Task instructions.
Below are some entries. Transcribe the lines from the one holding "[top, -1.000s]" to the one holding "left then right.", inclusive, but not the pictures among them.

Provided records.
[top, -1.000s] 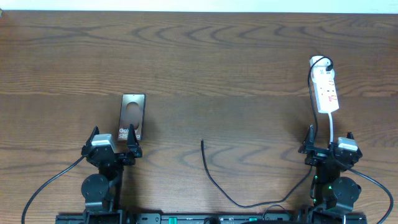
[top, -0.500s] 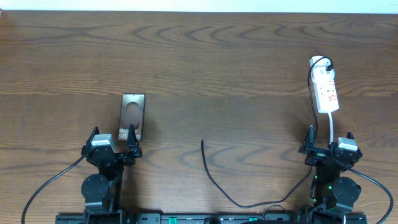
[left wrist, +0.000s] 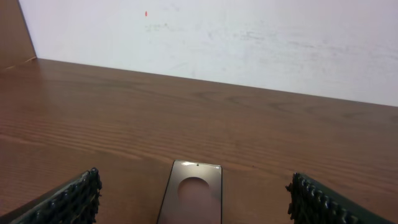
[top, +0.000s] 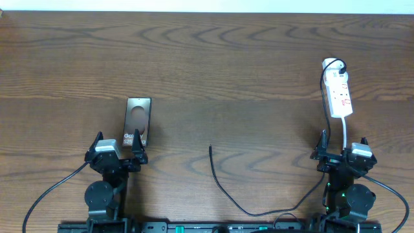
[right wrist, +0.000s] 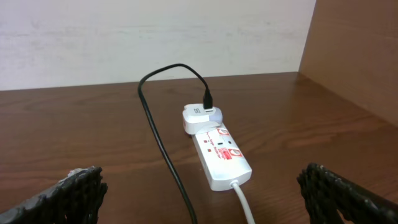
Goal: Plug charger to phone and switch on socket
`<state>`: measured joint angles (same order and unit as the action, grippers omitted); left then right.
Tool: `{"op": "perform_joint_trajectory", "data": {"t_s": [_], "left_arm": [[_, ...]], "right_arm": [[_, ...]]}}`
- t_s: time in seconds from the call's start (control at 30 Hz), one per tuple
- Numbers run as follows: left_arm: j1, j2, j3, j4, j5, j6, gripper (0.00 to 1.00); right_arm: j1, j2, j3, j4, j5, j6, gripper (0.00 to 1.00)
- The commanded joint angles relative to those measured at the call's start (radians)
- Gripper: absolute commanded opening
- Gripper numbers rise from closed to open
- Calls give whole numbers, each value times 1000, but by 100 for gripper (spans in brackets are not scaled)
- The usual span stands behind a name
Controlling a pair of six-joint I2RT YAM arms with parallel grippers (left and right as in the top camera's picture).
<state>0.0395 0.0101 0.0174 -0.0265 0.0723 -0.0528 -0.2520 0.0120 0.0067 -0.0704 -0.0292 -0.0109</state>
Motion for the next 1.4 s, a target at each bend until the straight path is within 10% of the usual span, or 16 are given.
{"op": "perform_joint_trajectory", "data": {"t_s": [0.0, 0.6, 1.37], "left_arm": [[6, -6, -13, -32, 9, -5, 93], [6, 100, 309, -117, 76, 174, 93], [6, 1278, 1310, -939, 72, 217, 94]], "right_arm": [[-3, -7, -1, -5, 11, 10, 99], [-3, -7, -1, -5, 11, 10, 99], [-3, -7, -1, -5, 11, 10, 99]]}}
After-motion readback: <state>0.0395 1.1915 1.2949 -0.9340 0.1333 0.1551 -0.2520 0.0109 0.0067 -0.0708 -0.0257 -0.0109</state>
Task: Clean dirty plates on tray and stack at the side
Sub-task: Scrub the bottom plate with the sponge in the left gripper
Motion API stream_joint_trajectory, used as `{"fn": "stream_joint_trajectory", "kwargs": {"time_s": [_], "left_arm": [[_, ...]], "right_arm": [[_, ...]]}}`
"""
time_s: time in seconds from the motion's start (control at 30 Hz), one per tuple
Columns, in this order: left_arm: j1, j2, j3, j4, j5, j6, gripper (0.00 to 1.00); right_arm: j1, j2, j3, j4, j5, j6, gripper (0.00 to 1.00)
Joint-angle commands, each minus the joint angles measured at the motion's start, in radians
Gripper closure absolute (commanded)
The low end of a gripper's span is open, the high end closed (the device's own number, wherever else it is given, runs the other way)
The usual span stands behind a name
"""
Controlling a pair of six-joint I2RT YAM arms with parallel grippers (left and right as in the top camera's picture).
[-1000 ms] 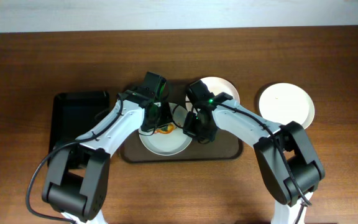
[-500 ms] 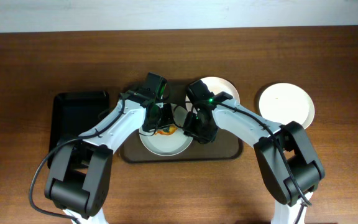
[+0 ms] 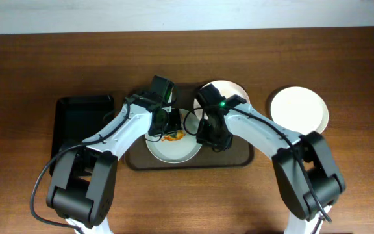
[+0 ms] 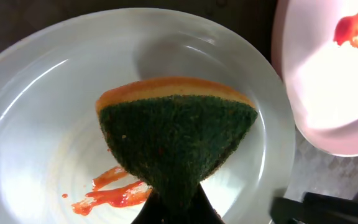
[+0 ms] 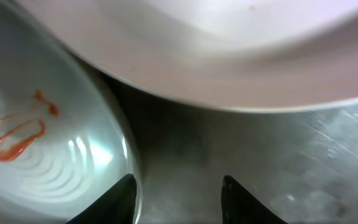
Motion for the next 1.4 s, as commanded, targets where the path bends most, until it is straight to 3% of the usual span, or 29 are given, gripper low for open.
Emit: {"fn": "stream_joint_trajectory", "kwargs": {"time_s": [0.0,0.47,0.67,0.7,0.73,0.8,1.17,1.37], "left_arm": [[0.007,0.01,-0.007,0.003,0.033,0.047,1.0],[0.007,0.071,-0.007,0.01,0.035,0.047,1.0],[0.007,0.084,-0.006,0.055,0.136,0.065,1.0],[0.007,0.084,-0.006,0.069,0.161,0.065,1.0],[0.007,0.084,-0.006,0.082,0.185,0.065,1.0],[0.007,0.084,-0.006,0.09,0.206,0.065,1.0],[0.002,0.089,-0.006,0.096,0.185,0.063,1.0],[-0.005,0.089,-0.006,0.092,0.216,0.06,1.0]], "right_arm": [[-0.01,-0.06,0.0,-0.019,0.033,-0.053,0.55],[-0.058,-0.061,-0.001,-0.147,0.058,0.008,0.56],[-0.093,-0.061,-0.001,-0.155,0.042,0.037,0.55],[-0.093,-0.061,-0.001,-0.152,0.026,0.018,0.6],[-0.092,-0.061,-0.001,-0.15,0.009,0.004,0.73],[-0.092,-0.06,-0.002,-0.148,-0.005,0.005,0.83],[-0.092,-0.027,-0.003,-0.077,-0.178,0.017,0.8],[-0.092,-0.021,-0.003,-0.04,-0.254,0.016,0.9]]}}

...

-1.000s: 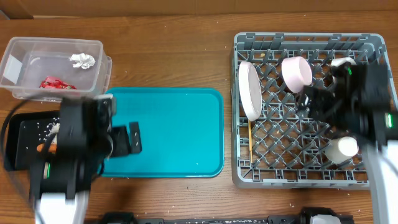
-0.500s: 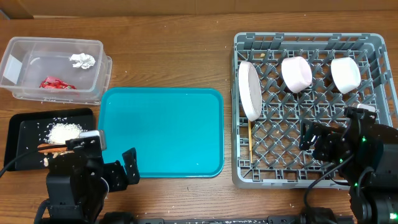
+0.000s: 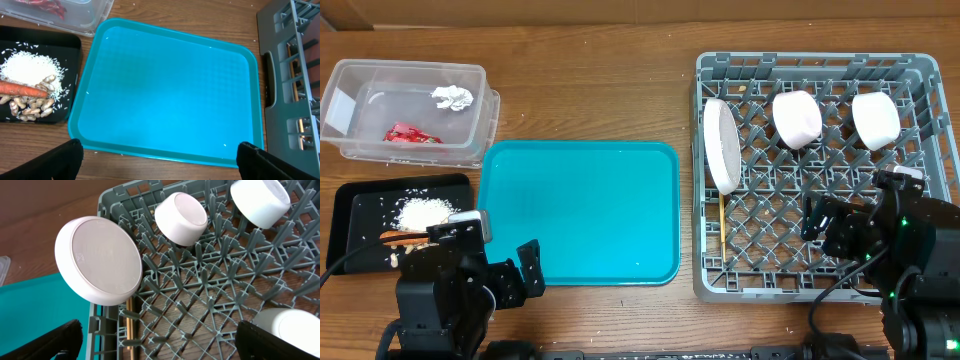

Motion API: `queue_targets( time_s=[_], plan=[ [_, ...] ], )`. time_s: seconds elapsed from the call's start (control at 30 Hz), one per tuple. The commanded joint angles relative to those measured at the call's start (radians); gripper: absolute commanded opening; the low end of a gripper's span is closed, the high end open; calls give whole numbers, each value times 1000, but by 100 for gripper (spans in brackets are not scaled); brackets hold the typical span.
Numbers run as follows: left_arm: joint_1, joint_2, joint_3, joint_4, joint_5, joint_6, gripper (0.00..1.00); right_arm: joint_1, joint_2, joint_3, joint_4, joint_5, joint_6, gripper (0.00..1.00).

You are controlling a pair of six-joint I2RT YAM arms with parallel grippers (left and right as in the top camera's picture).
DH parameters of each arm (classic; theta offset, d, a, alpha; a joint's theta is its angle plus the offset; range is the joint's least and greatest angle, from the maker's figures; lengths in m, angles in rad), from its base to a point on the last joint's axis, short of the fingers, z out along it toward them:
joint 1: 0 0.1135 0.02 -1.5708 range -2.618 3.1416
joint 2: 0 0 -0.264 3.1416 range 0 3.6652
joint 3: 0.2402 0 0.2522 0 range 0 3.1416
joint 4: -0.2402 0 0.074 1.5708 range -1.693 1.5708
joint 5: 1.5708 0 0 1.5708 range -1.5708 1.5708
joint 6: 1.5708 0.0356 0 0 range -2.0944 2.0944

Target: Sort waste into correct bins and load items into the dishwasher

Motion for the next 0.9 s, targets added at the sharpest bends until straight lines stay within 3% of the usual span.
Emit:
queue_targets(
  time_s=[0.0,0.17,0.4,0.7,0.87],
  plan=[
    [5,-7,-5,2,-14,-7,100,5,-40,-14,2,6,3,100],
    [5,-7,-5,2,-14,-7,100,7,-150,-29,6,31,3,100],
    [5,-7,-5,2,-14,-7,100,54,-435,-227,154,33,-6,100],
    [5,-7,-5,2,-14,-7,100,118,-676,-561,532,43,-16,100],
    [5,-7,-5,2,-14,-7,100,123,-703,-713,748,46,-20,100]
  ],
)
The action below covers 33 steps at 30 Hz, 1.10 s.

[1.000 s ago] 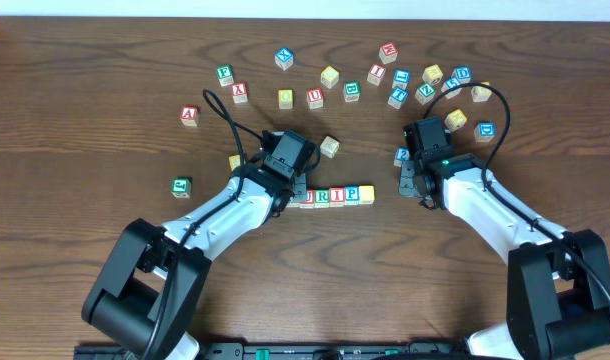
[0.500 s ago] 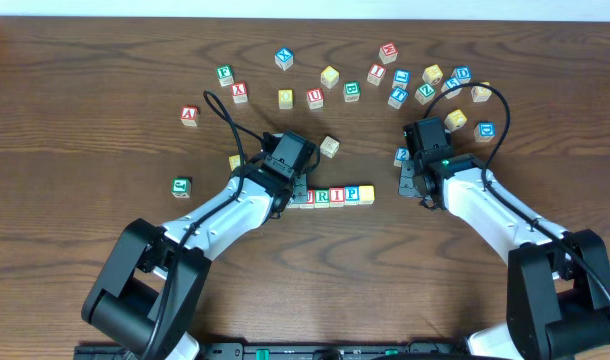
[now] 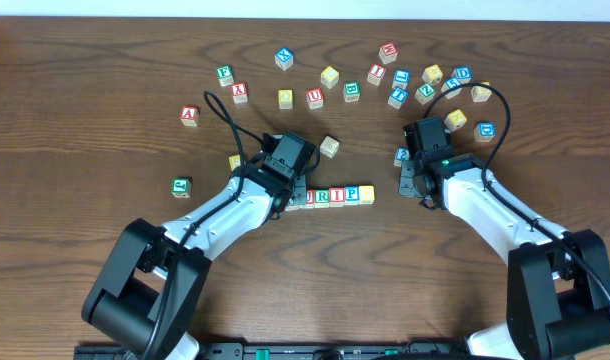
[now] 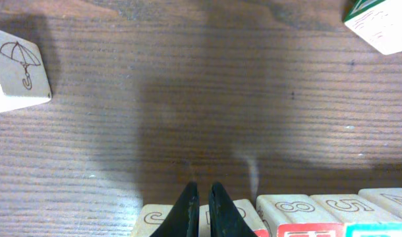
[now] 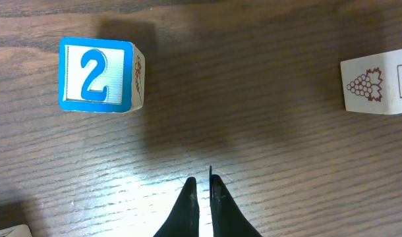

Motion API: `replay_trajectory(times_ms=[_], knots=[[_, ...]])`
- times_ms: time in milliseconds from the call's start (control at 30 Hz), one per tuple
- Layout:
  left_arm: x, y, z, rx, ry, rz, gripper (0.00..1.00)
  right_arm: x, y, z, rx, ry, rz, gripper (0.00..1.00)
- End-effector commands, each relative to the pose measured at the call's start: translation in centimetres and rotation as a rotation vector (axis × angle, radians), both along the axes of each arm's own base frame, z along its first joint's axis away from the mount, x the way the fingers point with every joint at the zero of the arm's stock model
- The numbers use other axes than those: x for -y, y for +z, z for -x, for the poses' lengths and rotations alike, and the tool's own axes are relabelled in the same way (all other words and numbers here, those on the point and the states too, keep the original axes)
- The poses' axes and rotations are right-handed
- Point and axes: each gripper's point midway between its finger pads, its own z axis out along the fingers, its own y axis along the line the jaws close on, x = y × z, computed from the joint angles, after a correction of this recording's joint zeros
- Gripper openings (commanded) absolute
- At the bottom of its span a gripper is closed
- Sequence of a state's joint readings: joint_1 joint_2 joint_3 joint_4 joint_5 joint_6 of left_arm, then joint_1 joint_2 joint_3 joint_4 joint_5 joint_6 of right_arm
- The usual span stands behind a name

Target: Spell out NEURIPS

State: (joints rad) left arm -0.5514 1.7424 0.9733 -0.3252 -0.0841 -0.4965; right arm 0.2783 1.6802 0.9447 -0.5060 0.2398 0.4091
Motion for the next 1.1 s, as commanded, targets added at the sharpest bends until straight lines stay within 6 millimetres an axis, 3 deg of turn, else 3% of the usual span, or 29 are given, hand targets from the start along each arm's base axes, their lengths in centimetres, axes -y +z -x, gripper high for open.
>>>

Your response.
[top, -1.000s] 
[top, -0.500s] 
[left wrist, +0.000s] 
[top, +0.000s] 
[right wrist, +0.000s] 
Goal: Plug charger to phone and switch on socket
`<state>`: measured joint angles (same order and unit as the action, grippers omitted); left then right.

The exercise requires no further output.